При всем этом появляется соблазн для утверждения, будто простой народ в Китае обычно проявлял большое равнодушие к политическим событиям и даже ученые люди зачастую чурались сражений, которыми сопровождалась смена династий. Опять же во времена «милитаристского» периода в XX столетии китайские солдаты шли в бой без большого воодушевления, если вообще их удавалось подвигнуть на ратный подвиг, и без особых на то усилий поддавались на уговоры сдаться, соблазненные весьма умеренным подкупом.
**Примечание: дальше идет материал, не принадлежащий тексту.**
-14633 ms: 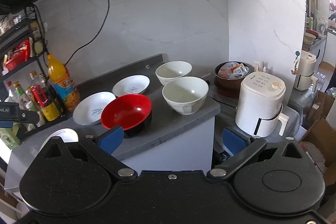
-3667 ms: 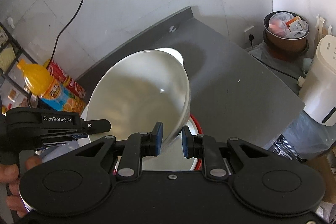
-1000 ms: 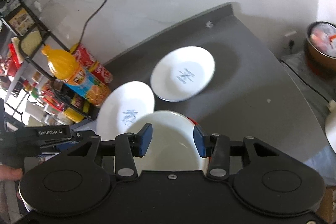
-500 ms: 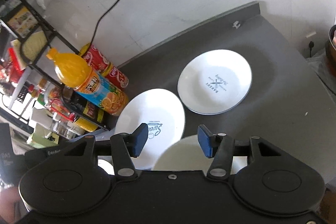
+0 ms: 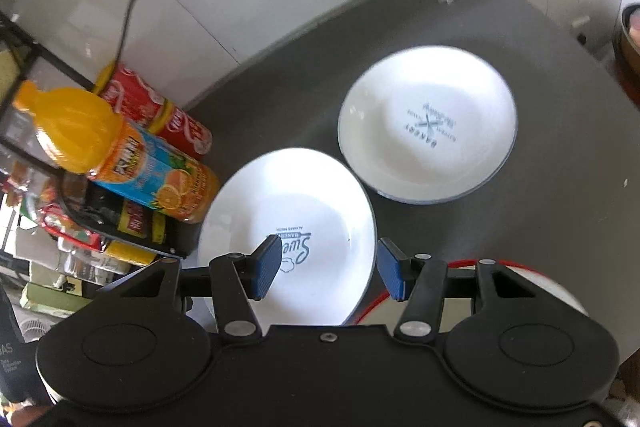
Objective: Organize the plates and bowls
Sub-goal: 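Move the left tool to the 'Sweet' plate and grasp its rim, then grasp the opposite rim of the 'Sweet' plate with the right tool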
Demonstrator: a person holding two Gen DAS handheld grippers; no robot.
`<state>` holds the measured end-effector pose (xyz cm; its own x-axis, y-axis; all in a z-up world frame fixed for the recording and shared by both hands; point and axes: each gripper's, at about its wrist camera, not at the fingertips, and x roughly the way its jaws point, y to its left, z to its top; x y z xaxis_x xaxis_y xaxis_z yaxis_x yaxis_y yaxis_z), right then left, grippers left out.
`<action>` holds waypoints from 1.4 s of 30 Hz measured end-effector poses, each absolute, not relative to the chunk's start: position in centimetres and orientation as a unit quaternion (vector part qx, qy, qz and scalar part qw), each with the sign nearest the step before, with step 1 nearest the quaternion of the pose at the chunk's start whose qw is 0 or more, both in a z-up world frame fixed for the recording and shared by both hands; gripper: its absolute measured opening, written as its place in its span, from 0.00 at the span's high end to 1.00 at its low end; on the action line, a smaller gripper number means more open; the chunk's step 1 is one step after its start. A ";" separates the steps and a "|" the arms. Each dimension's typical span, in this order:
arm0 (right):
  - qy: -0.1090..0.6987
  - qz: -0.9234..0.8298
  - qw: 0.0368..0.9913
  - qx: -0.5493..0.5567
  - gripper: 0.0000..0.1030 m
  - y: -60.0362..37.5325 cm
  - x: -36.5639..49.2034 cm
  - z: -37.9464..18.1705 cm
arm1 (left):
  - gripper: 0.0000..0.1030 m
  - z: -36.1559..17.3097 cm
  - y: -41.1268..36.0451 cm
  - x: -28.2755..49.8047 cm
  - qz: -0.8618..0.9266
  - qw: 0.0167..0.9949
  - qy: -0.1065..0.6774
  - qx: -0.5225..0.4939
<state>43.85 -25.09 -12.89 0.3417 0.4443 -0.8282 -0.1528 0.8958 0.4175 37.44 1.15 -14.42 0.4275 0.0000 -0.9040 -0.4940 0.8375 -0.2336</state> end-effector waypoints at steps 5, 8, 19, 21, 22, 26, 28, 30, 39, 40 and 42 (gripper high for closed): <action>0.561 0.166 0.801 0.125 0.49 -23.9 45.2 -14.3 | 0.52 -15.7 2.4 38.1 0.152 0.807 0.514 -0.247; 0.575 0.151 0.795 0.122 0.50 -23.5 46.3 -15.5 | 0.56 -16.7 3.0 38.4 0.152 0.804 0.516 -0.252; 0.620 0.131 0.768 0.091 0.64 -22.4 48.5 -19.5 | 0.74 -19.4 4.3 39.6 0.161 0.787 0.524 -0.284; 0.627 0.128 0.763 0.092 0.69 -22.3 48.8 -20.0 | 0.76 -19.7 4.3 39.8 0.161 0.785 0.523 -0.291; 0.627 0.128 0.763 0.090 0.69 -22.2 48.9 -20.2 | 0.76 -19.9 4.4 39.9 0.161 0.784 0.523 -0.294; 0.635 0.122 0.759 0.079 0.74 -21.8 49.1 -20.9 | 0.79 -20.7 4.4 40.3 0.163 0.778 0.524 -0.307; 0.635 0.121 0.760 0.073 0.74 -21.7 49.2 -20.9 | 0.82 -20.9 4.3 40.4 0.163 0.779 0.520 -0.310; 0.637 0.123 0.758 0.071 0.74 -21.7 49.4 -21.1 | 0.84 -21.0 4.3 40.3 0.165 0.779 0.515 -0.317; 0.631 0.146 0.762 0.025 0.83 -20.5 50.0 -21.3 | 0.90 -21.3 4.2 40.3 0.162 0.777 0.508 -0.334; 0.626 0.149 0.765 0.019 0.83 -20.1 50.0 -21.2 | 0.90 -21.3 4.1 40.3 0.160 0.779 0.506 -0.334; 0.616 0.160 0.771 0.014 0.84 -20.1 49.7 -20.7 | 0.91 -21.0 4.1 40.1 0.158 0.783 0.501 -0.332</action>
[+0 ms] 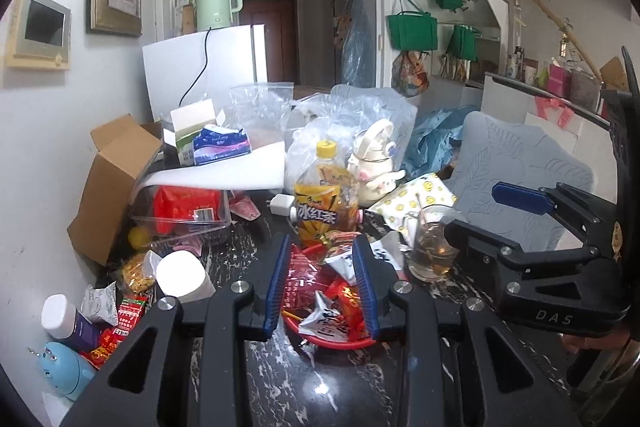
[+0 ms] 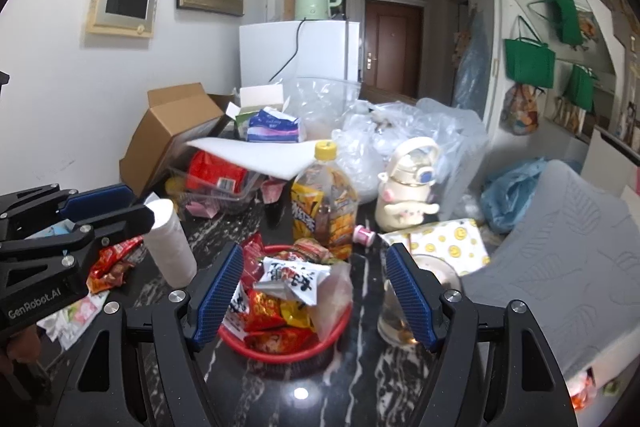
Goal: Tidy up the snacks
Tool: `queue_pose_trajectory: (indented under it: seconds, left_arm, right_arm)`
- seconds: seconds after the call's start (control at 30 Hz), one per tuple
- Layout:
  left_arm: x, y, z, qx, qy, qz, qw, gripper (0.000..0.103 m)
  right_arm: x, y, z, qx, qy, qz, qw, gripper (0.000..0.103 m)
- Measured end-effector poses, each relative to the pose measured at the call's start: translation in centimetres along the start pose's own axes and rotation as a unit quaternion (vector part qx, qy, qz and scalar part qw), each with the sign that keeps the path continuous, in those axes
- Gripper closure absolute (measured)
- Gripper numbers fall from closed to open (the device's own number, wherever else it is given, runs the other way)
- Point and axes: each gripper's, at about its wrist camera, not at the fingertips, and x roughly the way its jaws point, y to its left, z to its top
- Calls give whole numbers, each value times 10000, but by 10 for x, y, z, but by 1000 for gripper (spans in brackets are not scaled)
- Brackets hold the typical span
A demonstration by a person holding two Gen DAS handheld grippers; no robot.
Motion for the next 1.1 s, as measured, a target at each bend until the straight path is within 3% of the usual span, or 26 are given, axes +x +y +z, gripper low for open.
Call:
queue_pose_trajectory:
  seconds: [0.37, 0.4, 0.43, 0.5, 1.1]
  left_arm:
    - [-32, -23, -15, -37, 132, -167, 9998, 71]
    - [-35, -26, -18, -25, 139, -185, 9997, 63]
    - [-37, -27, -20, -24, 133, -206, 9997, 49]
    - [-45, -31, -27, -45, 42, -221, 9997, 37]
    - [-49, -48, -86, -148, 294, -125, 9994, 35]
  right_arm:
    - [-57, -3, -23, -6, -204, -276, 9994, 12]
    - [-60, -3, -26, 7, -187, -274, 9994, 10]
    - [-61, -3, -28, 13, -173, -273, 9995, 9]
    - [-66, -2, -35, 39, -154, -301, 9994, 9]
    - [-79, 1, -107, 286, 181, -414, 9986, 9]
Так оно на самом деле и случалось. Но заключать из этого, как решили многие сторонние наблюдатели, будто китайцы не знают никакого патриотического чувства и знать не хотят, что же происходит с их страной, означает глубочайшее заблуждение. Конфуцианским догматом предусматривается такое положение, что достойный своего титула правитель должен поручать фактическое управление страной своим министрам, подобранным с таким расчетом, чтобы вести дело согласно проверенным временем канонам. Кое-кто из китайцев и даже среди ученых проявляли известную безучастность к тому, кто у них занимал престол. Однако они всегда требовали того, чтобы управление государством осуществлялось в соответствии с традиционным укладом, к которому даже иноземным завоевателям приходилось приспосабливаться.
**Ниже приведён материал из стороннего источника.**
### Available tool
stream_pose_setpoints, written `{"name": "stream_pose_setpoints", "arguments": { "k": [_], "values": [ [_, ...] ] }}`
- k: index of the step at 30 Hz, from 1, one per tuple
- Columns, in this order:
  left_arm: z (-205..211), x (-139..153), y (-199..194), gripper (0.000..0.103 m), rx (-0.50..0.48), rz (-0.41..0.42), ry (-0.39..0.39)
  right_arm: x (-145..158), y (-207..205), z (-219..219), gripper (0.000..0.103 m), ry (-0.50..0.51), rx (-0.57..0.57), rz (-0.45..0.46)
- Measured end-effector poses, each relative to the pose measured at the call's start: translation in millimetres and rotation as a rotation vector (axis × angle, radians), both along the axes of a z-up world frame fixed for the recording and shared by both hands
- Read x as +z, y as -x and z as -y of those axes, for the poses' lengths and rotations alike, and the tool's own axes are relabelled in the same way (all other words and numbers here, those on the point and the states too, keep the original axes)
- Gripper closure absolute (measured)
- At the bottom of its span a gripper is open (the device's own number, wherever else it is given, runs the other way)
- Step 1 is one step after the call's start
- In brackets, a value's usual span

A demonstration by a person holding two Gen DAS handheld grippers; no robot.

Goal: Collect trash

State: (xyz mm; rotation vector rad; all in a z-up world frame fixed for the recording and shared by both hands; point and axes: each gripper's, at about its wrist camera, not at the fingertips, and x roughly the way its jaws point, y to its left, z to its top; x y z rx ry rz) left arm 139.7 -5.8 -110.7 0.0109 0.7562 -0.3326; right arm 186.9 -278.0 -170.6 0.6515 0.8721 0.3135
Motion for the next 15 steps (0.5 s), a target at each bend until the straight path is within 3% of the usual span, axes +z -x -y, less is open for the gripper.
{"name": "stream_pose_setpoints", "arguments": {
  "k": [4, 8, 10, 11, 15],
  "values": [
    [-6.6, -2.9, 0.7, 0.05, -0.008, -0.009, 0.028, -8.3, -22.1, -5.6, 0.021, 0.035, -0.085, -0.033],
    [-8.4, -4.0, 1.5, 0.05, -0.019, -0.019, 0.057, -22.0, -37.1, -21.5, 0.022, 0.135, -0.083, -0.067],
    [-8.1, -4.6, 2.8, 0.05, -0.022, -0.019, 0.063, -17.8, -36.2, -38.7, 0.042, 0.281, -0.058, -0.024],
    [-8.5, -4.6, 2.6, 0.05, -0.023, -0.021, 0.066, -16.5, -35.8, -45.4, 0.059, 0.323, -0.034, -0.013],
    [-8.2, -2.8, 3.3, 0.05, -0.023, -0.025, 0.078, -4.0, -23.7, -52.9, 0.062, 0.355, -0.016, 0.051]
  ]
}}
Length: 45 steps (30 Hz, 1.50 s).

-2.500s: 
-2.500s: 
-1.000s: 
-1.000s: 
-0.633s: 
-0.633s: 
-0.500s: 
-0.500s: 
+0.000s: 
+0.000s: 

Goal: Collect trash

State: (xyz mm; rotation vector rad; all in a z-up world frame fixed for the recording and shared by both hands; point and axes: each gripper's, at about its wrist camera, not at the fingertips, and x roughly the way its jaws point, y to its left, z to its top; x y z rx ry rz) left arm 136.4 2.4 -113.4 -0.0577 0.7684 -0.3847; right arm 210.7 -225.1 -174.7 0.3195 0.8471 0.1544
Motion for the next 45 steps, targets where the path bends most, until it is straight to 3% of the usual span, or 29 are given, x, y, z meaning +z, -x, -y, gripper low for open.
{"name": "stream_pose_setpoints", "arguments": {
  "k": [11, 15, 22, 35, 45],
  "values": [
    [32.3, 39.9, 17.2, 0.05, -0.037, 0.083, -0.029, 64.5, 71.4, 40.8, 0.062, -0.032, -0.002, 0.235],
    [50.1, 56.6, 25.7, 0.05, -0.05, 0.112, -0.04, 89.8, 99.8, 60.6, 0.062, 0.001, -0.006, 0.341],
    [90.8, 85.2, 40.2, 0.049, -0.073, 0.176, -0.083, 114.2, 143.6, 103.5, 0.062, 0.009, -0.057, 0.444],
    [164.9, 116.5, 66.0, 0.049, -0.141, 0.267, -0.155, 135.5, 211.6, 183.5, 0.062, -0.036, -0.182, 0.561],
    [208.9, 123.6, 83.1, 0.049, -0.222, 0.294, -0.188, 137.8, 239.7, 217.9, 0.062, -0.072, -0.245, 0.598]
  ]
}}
Если китайцы зачастую проявляли полное равнодушие к политике, их всегда отличала, судя по имеющимся летописям, пламенная и неиссякаемая национальная гордость, далеко превосходившая национальную гордость остальных народов. В Париже, Сан-Франциско или Сингапуре китаец остается китайцем, сколько бы поколений его предков ни жило в этих городах. Даже вдали от родины китаец по своей сути не меняется совершенно.
На протяжении нескольких тысячелетий такая гордость и обособленность от остальных главных центров древнейшей цивилизации послужили для китайцев основанием для того, чтобы считать себя, несомненно, самым культурным и умным, а также во всех отношениях самым способным из всех народов планеты. Такое предположение не подвергалось ни малейшему серьезному сомнению практически до середины XIX века, когда Китай потерпел поражение в войне с Западом, после которой начался процесс попрания его суверенитета через заключение позорных договоров с победителями.
Все происходившие тогда внутри вековечной политической системы Китая, не представлявшей никакого интереса для среднестатистического китайца, события выглядят вполне закономерными. Тем более что они представляли смертельную угрозу государству и даже китайской нации как таковой. Можно себе представить реакцию гордого народа, когда в городских парках Шанхая появились объявления: «Китайцам и собакам вход запрещен!» Любезному читателю представить такое трудно. Тогда предлагаю ему вообразить реакцию американцев или британцев на предупреждения: «Американцам и собакам вход запрещен» в Центральный парк Нью-Йорка или «Британцам и собакам вход запрещен» в Сады Кью (Ботанический сад в Лондоне).
Напрашивается уточнение (вряд ли убедительное для китайца), мол, Шанхай не был китайским городом. Только вот иноземное влияние, если не господство вообще, распространилось до самого сердца Поднебесной. Государственная почтовая служба находилась по большому счету под присмотром иностранцев, а во многих городах Китая стояли гарнизоны иноземных войск. По всему миру люди вполне открыто обсуждали сроки раздела территории Китая между западными державами.
Если изначально китайцы политикой не интересовались, то в новых обстоятельствах они ею занялись вплотную. На протяжении целого столетия здравомыслящие китайцы занимались все с большим рвением и обидой проблемой восстановления чести и самостоятельности Китая в окружавшем его мире. В силу обстоятельств главную роль в этой борьбе сыграло не ученое сословие, а народ Китая.
Такое впечатление возникло у автора настоящего труда с особой силой в ходе поездки в 1935 году по Северному Китаю, посвященной осмотру археологических памятников. Японцы овладели к тому времени территорией Маньчжурии, но все еще рассчитывали на захват новых китайских земель. Повсеместно, как в зоне самой японской оккупации, так и далеко за ее пределами, люди, с которыми пришлось побеседовать, с большой тревогой говорили об угрозе, нависшей над китайской нацией. Среди собеседников нашлись не только представители ученого сословия, но и погонщики ослов, лодочники, земледельцы и владельцы постоялых дворов.